Al mismo tiempo, tenía demasiada fe en mi hermano como para dudar de su parecer. Por su gesto, por el tono de su voz, intuí que alienados, aquella palabra misteriosa, designaba algún tipo de enfermedad vergonzosa como la gonorrea, quizá incluso mortal, como las fiebres tifoideas que el año pasado se habían llevado por delante a no pocas personas en La Pointe. A medianoche, a fuerza de repasar y repasar todas las pistas, terminé esbozando algo similar a una teoría. Una persona alienada es una persona que trata de ser lo que no es, porque no le gusta ser lo que es. A las dos de la madrugada, antes de caer dormida, me juré a mí misma, de forma algo confusa, que jamás me convertiría en una persona alienada.
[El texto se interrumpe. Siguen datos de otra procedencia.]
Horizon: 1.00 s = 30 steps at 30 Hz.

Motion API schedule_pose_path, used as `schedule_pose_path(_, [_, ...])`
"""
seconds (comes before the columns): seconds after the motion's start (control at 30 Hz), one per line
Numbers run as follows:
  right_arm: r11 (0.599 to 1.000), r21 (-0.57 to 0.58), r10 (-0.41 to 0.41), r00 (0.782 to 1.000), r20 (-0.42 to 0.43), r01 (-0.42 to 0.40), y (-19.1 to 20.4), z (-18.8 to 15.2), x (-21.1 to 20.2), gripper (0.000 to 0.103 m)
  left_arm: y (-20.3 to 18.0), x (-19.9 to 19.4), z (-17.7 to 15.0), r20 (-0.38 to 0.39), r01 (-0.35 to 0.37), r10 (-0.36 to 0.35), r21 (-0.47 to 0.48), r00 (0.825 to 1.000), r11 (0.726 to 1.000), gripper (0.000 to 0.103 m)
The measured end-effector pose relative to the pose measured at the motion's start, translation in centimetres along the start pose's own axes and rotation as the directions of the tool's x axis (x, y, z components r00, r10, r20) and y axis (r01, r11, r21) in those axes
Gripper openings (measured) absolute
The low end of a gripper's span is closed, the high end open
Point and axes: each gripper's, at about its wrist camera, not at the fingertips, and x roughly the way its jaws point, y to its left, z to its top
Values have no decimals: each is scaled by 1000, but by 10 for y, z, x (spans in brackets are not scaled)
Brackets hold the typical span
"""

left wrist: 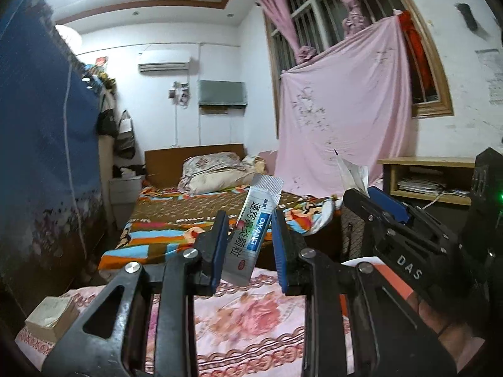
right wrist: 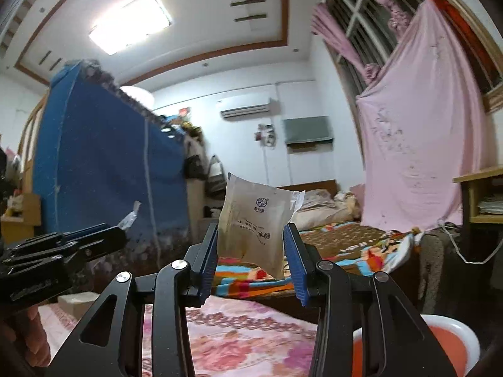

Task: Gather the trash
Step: 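Lift and carry the tube and sachet over the orange basin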

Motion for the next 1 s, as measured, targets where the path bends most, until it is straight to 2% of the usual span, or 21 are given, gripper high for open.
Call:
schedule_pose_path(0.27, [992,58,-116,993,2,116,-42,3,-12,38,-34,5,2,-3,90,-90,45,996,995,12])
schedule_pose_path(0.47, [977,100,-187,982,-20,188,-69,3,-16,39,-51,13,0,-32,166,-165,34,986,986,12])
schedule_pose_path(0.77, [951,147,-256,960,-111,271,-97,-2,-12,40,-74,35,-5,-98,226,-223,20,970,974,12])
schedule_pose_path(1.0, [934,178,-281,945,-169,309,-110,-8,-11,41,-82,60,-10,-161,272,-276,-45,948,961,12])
Por consiguiente, me desperté metamorfoseada. Pasé de niña modélica a niña contestona y faltona. Como tampoco tenía muy claro contra qué luchaba, me dedicaba a cuestionar por sistema todo lo que mis padres me proponían. Unas entradas de ópera para escuchar las trompetas de Aida o las campanillas de Lakmé. Una visita al Musée de l’Orangerie para admirar los Nenúfares. O, sencillamente, un vestido, un par de zapatos, lazos para el pelo. Mi madre, que no contaba la paciencia entre sus virtudes, no escatimaba en collejas. Veinte veces al día, exclamaba:

—¡Dios mío! ¿Pero qué mosca le habrá picado a esta niña?